While all this is happening, old, dead Sir Pitt is laid out in state. Young Sir Pitt hires the right number of mourners and orders black mourning clothes for everyone who lives and works on the estate. However, he and the other members of the family don't go near the coffin.
There is a proper and totally impersonal funeral service.
As soon as it's over, everyone forgets all about him. We guess that's fair – if you don't make any friends while you're alive, don't expect much sadness when you die.
Young Sir Pitt is totally psyched to be in control of his estate and decides to be a good, economical, practical, and fair steward of it.
Rawdon has now become very subservient to his brother.

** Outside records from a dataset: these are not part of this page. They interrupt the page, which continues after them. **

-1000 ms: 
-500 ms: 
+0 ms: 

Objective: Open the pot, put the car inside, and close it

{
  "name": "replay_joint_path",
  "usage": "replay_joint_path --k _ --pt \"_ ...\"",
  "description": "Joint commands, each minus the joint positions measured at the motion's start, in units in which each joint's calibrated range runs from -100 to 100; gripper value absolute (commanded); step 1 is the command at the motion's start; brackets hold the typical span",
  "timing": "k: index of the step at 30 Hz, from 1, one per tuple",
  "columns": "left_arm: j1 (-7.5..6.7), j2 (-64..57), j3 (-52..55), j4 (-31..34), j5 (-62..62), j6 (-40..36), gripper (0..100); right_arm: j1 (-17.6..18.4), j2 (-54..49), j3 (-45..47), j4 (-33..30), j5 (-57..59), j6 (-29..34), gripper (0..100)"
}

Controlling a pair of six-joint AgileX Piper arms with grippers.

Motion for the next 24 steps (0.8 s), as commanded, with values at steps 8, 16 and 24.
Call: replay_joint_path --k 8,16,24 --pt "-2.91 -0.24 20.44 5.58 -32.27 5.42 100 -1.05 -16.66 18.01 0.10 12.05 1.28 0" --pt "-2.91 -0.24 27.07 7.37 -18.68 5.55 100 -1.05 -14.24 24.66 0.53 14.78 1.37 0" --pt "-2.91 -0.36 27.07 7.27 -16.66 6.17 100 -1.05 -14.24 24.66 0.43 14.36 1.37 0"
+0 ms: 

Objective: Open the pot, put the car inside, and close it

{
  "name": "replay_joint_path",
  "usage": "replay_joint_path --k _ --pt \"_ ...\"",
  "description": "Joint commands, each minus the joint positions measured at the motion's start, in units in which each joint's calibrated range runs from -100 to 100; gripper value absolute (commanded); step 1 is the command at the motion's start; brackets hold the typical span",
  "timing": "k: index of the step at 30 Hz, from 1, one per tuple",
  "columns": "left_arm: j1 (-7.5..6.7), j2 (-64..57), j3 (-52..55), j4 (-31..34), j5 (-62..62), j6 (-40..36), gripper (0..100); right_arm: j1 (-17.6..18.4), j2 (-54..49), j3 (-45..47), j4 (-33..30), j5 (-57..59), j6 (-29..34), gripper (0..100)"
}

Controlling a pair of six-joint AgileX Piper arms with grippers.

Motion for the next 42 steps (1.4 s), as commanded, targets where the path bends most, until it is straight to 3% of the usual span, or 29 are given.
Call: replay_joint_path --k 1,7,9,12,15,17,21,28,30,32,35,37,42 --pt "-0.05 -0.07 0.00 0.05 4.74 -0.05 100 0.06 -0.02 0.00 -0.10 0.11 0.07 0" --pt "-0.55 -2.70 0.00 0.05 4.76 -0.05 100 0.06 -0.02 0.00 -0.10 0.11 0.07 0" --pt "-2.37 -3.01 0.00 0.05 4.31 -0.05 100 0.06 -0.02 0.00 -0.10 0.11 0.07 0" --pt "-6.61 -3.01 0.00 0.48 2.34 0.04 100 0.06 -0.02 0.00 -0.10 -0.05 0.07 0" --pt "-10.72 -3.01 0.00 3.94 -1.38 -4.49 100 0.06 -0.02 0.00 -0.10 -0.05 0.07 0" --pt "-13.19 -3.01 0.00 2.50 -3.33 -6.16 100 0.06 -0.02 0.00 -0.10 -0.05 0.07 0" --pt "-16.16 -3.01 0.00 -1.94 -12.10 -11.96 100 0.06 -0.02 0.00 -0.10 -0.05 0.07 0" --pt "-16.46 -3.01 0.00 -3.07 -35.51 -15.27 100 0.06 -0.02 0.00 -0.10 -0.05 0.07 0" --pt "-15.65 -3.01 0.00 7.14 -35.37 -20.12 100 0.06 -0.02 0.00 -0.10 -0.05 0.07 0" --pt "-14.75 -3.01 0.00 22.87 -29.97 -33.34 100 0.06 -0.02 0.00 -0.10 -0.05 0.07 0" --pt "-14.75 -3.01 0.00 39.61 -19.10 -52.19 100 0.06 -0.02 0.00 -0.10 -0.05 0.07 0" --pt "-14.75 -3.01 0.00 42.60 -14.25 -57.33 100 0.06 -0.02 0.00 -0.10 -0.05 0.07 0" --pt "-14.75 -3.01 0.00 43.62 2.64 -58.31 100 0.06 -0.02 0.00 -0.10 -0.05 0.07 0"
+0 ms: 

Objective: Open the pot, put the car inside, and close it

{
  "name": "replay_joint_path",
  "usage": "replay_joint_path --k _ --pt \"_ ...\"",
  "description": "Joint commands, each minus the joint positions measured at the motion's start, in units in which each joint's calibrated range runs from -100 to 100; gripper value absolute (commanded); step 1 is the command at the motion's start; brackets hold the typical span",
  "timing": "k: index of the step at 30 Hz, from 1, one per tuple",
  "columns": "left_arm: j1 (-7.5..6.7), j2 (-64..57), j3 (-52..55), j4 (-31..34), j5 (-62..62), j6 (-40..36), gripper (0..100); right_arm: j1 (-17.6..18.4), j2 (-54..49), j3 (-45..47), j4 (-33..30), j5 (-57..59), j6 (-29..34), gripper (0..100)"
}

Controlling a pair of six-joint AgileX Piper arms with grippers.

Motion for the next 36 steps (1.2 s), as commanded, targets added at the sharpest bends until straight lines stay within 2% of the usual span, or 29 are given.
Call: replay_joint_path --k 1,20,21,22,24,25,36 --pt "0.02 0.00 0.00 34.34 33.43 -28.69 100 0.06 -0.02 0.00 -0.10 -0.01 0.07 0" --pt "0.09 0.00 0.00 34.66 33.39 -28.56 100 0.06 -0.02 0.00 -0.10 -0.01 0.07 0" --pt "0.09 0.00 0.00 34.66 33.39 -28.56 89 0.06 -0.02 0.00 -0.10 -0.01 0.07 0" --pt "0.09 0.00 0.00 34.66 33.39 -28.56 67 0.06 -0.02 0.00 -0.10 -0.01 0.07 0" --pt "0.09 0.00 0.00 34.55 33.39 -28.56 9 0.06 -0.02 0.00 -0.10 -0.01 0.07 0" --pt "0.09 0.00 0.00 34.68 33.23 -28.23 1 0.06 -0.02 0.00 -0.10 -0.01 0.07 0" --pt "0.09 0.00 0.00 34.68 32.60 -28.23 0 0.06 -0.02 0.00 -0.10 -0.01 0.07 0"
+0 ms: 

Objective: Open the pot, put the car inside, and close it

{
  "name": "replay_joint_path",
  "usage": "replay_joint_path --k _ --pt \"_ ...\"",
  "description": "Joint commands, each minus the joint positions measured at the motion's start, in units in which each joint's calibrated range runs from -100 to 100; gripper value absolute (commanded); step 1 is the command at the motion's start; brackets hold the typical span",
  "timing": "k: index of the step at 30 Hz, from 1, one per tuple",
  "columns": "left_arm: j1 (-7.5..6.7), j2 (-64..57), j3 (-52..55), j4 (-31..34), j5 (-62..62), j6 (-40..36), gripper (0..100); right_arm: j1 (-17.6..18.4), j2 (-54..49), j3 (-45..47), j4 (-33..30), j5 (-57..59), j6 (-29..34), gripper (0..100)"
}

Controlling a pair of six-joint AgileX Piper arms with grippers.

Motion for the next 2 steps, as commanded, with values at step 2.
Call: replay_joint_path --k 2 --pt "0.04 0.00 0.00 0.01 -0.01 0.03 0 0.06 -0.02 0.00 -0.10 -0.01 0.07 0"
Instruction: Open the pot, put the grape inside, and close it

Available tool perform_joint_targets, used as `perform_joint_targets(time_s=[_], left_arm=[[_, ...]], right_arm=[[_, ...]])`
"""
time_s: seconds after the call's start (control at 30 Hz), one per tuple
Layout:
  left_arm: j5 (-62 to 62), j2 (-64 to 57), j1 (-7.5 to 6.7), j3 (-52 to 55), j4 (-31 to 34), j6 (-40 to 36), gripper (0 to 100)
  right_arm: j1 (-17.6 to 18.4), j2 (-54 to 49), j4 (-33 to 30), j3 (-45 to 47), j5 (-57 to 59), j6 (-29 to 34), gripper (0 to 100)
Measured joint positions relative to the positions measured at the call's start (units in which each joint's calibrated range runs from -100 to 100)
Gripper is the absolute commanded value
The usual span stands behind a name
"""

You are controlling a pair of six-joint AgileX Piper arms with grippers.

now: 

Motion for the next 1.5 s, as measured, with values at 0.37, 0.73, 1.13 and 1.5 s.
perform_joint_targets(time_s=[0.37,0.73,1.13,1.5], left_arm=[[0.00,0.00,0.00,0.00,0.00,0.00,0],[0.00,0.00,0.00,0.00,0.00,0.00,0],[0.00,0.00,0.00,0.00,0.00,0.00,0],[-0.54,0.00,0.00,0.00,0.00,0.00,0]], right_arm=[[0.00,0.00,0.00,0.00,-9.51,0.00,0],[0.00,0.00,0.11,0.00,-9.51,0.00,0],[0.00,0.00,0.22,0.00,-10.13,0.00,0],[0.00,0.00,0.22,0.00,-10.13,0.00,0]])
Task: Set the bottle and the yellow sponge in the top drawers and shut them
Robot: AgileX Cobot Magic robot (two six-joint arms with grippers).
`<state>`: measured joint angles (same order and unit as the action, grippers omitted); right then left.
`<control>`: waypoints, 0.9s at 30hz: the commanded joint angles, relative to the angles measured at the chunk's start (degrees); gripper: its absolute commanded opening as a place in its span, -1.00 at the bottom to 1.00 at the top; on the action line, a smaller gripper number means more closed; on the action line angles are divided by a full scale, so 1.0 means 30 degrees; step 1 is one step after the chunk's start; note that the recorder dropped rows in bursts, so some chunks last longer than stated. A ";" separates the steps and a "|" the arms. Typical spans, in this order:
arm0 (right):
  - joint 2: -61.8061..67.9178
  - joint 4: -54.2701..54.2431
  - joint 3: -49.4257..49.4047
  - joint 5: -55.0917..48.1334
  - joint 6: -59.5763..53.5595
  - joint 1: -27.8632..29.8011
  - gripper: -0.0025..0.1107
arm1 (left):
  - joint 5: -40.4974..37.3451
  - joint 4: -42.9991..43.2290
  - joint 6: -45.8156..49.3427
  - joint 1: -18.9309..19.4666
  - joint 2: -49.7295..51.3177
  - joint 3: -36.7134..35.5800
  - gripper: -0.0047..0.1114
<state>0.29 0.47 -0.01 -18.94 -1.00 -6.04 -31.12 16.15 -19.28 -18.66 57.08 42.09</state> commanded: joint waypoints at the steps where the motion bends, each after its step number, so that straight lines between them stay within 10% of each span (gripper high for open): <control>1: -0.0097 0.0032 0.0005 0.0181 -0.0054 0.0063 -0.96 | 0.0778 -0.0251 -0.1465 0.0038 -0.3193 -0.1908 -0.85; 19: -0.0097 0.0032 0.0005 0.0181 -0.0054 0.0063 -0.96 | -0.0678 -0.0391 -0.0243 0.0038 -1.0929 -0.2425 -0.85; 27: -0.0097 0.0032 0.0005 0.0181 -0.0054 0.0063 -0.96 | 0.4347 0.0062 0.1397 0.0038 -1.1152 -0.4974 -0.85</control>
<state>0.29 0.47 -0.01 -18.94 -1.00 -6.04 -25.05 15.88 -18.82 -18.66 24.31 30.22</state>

He also gets frequent notes from Briggs about how Rawdon Jr. is doing in London. The boy sometimes even writes letters himself, which Rawdon shows to Lady Jane with a lot of pride. Young Sir Pitt promises to pay for the boy's education.
Deep into a slow and comfortable country existence, Becky has a thought that has now become a very famous quotation from the novel. She sees how nice and calm everyone and everything is, and decides that "I think I could be a good woman if I had five thousand a year" (41.38). This line has since become a quick way of saying that morality is relative, and that it tends to depend on circumstances. Here, for instance, Becky blames her scheming and conniving ways on the fact that she is poor and has no other way to get ahead in life.
Soon it's time to leave Queen's Crawley. Becky is torn between how boring and how nice it was to be there. Either way, though, her life is in London.